Porquê fez economia?

“Fiz economia, porque em 1983 li um artigo escrito pelo Professor Salomão Munguambe, e estava tão bem escrito, com números, com cálculos… deu-me a vontade de fazer uma coisa como aquelas, um dia. Passados alguns meses, li um outro artigo sobre o Doutor Mário Machungo e voltei a apaixonar-me. Ai foi uma paixão sem ponto de retorno. A minha decisão foi mesmo fazer economia e essas duas figuras, pelas suas produções intelectuais inspiraram-me a fazer economia. O outro facto que e não mencionei, e que é fundamental, é que em 2000 eu decidir ir fazer o meu mestrado na Austrália, para onde fui com a minha família, por dois anos. Ia fazer o mestrado em Marketing. Chegado à Austrália e com toda aquela panóplia de cursos que havia, escolhi um curso que depois mudei para um outro, de MBA em Bolsa de Valores”.

Moçambique dos sonhos

“Tenho duas formas de estar: sonhar ou ajudar a sonhar. Ao longo da minha carreira e ao longo da minha vida, tudo fiz, sobretudo na vida profissional, para que contribuísse um pouco, para que Moçambique se tornasse num bom país para viver. Onde as pessoas pudessem crescer bem, terem melhores condições de vida, terem emprego e habitação, terem a sua reforma e pudessem morrer bem. Em 2003 o Dr Prakash (Ratilal) convidou-me a fazer parte da equipa que estava a produzir a Agenda 2025, foi me dada a responsabilidade de compilar um dos quatro capítulos e o capítulo Economia e Desenvolvimento foi entregue a mim. Tive que andar pelas províncias, pelos distritos, pelos seminários, para colher o sentimento das pessoas sobre os sonhos em 2025. Eu acho que nós estamos a construir esse sonho. Eu acho que esta crise que nós vivemos nos últimos dois anos, não nos desvia da grande figura, ou seja, nós temos um arquipélago, não podemos olhar para ilha. Há um erro muito grande de várias pessoas, que hoje estão a olhar para ilha, quando é preciso ver arquipélago”.

E dai?

“Eu acho que nós estamos a construir este país, fizemos muito para isso. Compare este país com o que estava em 1992, quando acabou a guerra dos 16 anos, com gente descalça e a morrer de fome, na rua. Imagina este país com o que era em 1975, em termos de abastecimento de água, energia eléctrica, actividades empresariais dos moçambicanos, que não havia, o negócio dos chapas, dos mukheristas e das barracas, pequenas ferragens, as carpintarias. Todas estas actividades não existiam.

Veja-se a quantidade de quadros formados, a quantidade de universidades, não pretendo discutir a qualidade. Veja-se a quantidade de estradas, também não quero discutir a qualidade de algumas delas, mas o país não estava ligado em 1975. Não havia uma ponte que ligasse Zambézia e Sofala e construímos a ponte Maputo-Ka Tembe.

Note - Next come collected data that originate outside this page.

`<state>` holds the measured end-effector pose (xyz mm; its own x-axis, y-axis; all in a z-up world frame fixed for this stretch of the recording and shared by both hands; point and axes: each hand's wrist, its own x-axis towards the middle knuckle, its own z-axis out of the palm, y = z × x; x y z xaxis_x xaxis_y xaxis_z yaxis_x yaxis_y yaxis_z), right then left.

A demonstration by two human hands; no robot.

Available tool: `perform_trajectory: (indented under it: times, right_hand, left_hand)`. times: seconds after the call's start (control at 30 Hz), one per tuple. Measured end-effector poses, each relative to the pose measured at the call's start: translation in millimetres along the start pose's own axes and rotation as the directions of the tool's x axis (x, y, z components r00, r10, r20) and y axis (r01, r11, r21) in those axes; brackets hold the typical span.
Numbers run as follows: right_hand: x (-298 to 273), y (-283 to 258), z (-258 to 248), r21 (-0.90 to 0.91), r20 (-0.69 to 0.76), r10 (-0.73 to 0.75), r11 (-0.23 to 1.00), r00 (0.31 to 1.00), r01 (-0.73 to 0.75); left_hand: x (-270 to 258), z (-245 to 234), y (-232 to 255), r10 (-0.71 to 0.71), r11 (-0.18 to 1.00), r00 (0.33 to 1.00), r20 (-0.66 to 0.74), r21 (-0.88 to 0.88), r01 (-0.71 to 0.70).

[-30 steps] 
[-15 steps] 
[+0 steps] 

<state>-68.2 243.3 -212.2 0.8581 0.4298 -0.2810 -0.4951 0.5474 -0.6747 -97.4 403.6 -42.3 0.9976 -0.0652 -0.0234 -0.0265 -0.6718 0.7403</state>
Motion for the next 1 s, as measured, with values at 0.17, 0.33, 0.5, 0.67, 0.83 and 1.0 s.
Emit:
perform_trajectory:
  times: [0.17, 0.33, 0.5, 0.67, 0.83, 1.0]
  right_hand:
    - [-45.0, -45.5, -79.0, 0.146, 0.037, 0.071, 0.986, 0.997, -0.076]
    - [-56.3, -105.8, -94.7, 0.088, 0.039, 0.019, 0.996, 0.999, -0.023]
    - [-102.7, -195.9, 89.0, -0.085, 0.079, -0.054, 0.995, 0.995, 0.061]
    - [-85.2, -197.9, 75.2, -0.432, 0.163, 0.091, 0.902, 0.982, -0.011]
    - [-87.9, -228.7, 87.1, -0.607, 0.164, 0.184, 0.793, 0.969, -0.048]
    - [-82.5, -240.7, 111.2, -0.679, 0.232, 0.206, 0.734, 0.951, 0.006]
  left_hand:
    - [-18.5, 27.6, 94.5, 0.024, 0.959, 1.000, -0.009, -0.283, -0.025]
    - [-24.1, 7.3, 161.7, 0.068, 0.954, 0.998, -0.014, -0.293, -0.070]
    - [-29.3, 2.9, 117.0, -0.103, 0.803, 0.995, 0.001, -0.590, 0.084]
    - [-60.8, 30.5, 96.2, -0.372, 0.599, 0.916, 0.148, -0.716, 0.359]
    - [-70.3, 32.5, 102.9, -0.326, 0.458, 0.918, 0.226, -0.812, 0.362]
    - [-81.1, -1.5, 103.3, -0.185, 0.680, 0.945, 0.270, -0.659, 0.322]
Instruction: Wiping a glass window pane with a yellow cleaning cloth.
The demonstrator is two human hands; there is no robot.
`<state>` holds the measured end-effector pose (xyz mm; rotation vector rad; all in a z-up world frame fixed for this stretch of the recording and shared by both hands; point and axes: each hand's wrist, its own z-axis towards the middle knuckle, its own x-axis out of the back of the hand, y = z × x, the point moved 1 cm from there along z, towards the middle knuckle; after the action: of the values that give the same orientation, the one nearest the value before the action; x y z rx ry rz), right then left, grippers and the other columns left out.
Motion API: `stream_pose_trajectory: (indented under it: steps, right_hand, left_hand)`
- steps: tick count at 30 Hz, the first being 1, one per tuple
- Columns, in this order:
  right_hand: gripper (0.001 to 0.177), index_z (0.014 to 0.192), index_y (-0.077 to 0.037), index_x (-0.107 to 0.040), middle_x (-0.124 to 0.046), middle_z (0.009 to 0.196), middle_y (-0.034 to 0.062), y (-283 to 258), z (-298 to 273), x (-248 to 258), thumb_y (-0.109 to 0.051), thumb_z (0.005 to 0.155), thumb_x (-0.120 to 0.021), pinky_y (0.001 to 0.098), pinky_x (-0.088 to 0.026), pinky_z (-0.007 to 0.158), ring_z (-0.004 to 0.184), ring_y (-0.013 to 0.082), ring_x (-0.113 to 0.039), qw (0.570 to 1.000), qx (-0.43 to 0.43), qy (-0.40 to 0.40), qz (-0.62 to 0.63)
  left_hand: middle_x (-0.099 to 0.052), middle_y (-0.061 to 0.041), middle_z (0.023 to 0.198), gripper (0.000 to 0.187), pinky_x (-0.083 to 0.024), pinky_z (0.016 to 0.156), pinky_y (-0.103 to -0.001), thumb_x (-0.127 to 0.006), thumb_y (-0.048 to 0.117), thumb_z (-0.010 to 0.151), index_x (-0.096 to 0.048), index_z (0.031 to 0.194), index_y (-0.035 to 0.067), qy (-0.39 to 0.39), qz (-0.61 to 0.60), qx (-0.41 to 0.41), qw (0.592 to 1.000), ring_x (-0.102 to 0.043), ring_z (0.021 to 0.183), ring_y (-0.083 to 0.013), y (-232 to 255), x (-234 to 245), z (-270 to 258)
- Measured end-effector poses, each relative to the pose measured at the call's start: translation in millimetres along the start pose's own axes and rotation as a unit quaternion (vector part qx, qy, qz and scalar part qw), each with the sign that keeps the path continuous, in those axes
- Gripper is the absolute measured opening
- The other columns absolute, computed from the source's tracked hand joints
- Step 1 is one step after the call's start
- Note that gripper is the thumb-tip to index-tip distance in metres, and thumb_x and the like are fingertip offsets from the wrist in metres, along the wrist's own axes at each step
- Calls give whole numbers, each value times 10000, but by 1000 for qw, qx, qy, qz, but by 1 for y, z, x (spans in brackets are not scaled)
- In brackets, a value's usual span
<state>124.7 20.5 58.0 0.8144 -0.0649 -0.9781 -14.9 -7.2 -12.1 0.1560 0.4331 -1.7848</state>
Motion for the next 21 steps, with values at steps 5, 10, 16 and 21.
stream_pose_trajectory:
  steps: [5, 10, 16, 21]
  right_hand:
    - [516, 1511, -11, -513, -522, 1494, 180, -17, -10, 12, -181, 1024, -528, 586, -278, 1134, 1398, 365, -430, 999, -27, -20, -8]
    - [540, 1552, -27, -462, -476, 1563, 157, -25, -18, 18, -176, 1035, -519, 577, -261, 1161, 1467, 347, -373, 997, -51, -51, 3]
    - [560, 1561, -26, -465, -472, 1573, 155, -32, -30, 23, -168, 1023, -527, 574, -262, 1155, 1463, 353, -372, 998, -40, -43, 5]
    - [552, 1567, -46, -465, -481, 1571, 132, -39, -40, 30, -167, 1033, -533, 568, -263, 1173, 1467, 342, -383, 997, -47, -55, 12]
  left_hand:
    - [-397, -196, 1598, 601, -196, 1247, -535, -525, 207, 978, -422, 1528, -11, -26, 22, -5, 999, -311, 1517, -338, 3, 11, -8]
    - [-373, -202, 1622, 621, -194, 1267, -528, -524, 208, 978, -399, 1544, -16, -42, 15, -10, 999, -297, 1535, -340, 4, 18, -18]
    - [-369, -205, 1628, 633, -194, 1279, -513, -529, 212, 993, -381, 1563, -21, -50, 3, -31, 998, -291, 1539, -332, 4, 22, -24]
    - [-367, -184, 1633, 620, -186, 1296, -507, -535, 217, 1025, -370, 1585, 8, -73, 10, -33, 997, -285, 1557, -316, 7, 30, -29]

Todos estes progressos devem ser devidamente considerados, para que possamos manter a nossa confiança.

Não é menos verdade que não fosse condicionantes impostas, talvez podíamos hoje ter um Moçambique melhor, mas para quem já viu este país numa situação crítica tão má, o que temos hoje é uma bênção, pois não tínhamos nada disto há 20-30 anos atrás.

Temos de dizer que sim, estamos a construir um país, podemos acelerar esse desenvolvimento, temos muitos desafios.

Hoje Moçambique não se debate apenas com desafios domésticos, porque para estes podemos dar um jeito. Mas os desafios internacionais, da migração, do tráfico, o comércio mundial em que estamos sempre em desvantagem, pois dependemos dos que compram o que produzimos.

Para enfrentarmos estes desafios internacionais, enormíssimos, devemos manter o foco. E há uma coisa que é inequívoca para nós conseguirmos esses resultados. Precisamos de construir os eixos centrais.

Quando nós fizemos a agenda 2025 estávamos a construir um eixo central, não importa que governo, se é o município, se é a província, se é a oposição, etc. Toda a gente deve estar focada num instrumento único.

Temos que voltar a resgatar as iniciativas que constroem os valores da moçambicanidade: aquilo que une todos os moçambicanos”, concluiu Luís Magaço.